A vueltas con la
formación en el sector turístico, más concretamente el hotelero, que sigue
flaqueando y se nota, preocupantemente, cuando se prolonga el período de
bonanza. Muy lejos quedan ya los tiempos en que los profesionales se hicieron a
sí mismos, amontonando experiencia que conllevó, en muchos casos, al
aprendizaje de otro idioma tan solo de oídas. Y lejanos son también los simples
esquemas del voluntarismo. Después vinieron todos los intentos, reglados y no
reglados, de dar solidez a un hecho primordial para una industria primordial.
Ante la conclusión de algún experto (asignatura pendiente, Ramón Estalella dixit), se ve que algo no se ha hecho bien y que no se
ha dedicado a la materia la atención necesaria y el interés debido.
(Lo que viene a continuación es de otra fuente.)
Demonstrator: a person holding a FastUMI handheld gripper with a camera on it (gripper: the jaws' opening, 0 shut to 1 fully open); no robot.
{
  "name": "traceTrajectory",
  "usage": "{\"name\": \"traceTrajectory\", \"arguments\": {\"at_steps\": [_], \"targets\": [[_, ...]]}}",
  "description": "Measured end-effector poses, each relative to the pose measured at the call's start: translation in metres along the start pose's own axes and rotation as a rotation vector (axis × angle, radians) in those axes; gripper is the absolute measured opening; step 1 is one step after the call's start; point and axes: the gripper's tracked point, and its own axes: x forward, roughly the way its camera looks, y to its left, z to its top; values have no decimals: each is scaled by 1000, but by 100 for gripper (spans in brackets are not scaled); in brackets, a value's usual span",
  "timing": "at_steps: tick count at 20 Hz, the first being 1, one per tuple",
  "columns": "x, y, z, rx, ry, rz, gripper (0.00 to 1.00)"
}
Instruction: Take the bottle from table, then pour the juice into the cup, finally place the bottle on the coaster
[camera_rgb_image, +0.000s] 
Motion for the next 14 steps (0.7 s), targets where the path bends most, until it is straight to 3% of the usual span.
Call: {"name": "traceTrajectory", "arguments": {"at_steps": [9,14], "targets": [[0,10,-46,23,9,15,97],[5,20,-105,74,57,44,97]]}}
Ni disponer de rango ministerial, como ocurre en esta
legislatura, propicia al sector mejores perspectivas en ese campo. Entre la
insensibilidad y los vericuetos administrativos, hay un estancamiento
inquietante. En nuestro país, la formación es sostenida con aportaciones de
empresas y trabajadores, un 0,6% y un 0,1%, respectivamente, consignadas en las
cotizaciones de la Seguridad Social. Es la propia Administración, a través de
la denominada Fundación Tripartita, la que recauda. Durante un tiempo, un
volumen de lo ingresado tenía como finalidad específica la formación de los
empleados. Pero ahora, según han confirmado fuentes tanto empresariales como
laborales, un porcentaje de lo que se recauda se dedica a la de los parados y
otra parte es gestionada por las Comunidades Autónomas.
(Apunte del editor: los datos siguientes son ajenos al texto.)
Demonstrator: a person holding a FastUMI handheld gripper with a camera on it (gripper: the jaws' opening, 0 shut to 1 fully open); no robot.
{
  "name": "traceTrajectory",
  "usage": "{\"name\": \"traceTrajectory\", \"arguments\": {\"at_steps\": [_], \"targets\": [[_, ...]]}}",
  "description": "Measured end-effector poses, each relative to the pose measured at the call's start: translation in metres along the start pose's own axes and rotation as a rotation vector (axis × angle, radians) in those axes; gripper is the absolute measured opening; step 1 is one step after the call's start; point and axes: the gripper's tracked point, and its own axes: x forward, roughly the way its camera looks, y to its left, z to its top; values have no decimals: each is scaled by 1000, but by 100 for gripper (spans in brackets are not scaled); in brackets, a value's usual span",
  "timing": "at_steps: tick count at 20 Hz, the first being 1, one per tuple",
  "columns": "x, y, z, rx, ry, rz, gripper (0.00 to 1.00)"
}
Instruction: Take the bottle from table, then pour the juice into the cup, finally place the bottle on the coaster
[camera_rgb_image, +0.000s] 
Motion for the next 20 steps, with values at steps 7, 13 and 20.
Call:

Es aquí donde se han complicado las cosas al haberse
destapado algunas irregularidades en el manejo y gestión de los fondos, lo que
prueba la ineficiencia de los mecanismos de control. Las denuncias han servido
para constatar que faltan escrúpulos a la hora de administrar los recursos de
todos -vayan ustedes a saber con qué tipo de complicidades-, de tal manera que
ha sido el mismísimo Tribunal Constitucional el que ha tenido que resolver
determinando que los fondos recaudados tienen un carácter finalista, esto es,
que solo se pueden destinar a formación de trabajadores en activo y no a otros
conceptos. Pero la Administración, según las fuentes citadas, sigue aplicando
otros criterios y es la que, por consiguiente, marca el paso de los cursos que
han de ser impartidos, sus características y los destinatarios de los mismos.
Se supone que los controles establecidos serán rigurosos, pero se ha demostrado
que algunos programas o cursos no se ajustan a las necesidades ni de
empresarios ni de trabajadores. Y llegados a ese punto, es donde se extiende el
estancamiento para seguir hablando de la formación como asignatura pendiente.
Su aprobación parece depender de una revisión a fondo del
propio sistema. Porque conviene a todos, está claro. Si se quiere mejorar los
niveles de competitividad, si se quiere un personal incentivado, si se
pretenden unas prestaciones profesionales al nivel más exigente y se trata de
conseguir la mejor relación calidad/precio en el ámbito del producto o negocio,
es cuestión de acabar con vacíos, adulteración de recursos y prácticas que, por
pasotismo o vicio, resultan perjudiciales para un sector que, a estas alturas,
precisa de medidas serias, respetables, asumibles por las partes y pragmáticas.